Hey! I need to get House
Mountain hike #178 done! It will be a future hike. Let's hike! I DO
NOT BACK DOWN. I ENDURE. I'M THAT STUBBORN, as long as I have life in
this body.
Conclusion
On 11/3/2016, I started
writing “Punctuated Providence.” It will be an addendum to my yet
unpublished, “Light at the End of the Tunnel” book. One segment
reads:
God, however, will allow disease, sorrow, calamity, injury, and death
to occur in our lives – whenever, at the most inappropriate times.

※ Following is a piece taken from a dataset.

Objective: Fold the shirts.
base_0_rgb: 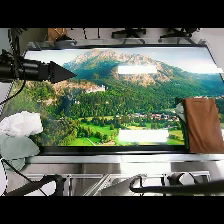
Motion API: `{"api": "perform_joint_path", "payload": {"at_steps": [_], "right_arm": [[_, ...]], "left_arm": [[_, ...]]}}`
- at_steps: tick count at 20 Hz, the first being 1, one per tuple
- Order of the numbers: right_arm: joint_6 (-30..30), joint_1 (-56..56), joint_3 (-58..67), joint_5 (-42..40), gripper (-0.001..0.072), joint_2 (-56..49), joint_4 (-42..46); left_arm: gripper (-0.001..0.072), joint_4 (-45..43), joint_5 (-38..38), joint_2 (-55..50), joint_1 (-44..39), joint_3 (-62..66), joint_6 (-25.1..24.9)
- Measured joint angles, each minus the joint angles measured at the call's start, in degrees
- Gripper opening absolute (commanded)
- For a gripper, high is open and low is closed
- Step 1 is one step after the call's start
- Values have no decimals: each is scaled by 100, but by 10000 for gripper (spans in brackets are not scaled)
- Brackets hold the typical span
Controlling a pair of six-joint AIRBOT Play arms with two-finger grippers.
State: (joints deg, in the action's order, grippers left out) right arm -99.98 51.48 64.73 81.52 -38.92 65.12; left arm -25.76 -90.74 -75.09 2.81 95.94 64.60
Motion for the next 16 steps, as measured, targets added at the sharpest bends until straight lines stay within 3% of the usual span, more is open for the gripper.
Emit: {"api": "perform_joint_path", "payload": {"at_steps": [2, 5, 11, 16], "right_arm": [[455, -251, -9, -308, 20, 4, -916], [866, -1187, -195, -680, 20, 61, -1368], [1362, -3971, -920, -1746, 20, -389, -780], [1751, -5040, -1067, -2284, 21, -1095, -503]], "left_arm": [[15, 9, -52, 20, 13, -11, 11], [15, 7, 22, 310, -11, -341, 70], [16, -254, 629, 1541, -417, -2135, 22], [17, -844, 1416, 2433, -868, -3484, 44]]}}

My years after our return from Russia demonstrate that. My current
situation demonstrates that. In providence, God may protect us from
the above, or he may allow it to come, and to come in waves. We want
to know why he acts in providence at times and why he does not at
times. He does not tell us. He may tell us in heaven. We may “cuss
and fuss.” We may loose the zeal of what once was a strong faith.
We may give up. I have done these.
The bottom line is that I am still saved by God’s grace through my
faith. My faith, punctured by pain, is not what it once was. God is
not as close as he once was. Why has he allowed so much tragedy,
since we came back from Russia? He only knows. I do not. He will not
tell me why. I just trust that he has his reasons. Whatever. Blah,
blah, blah . . . .
This
3/29/2021 article is relatively trivial, folks! When I publish my
book, my “bionic” life will be a side note only. My “Light at
the End of the Tunnel” book goes back to events that started on
12/28/1999. It involves my godly mother. Since then, my “five
scars” are healing. They have been: emotional, relational,
spiritual, theological, and occupational.
My
3/29/2016 physical damage was trivial. My emotional damage is
nominal. My relational damage is relative (no pun
intended). My spiritual and theological statuses have improved. My
occupational life endures, until I can retire.
I am ready to go HOME, to my
everlasting life. I did not take the journey HOME, on 3/29/2016. I
will take it eventually. I am READY to go HOME!
Are you ready? If not, you
are welcome to comment or to e-mail me. My e-mail is in my website
heading. Otherwise, don't concern yourself with the temporal
too much (i.e., work, “polytics,” economics, etc.) Work on the
family and friends temporal items.
I need to get this article
posted. I may have a follow up article in a few days, with more
photographs. Y'all keep turnin' right and goin' straight out there!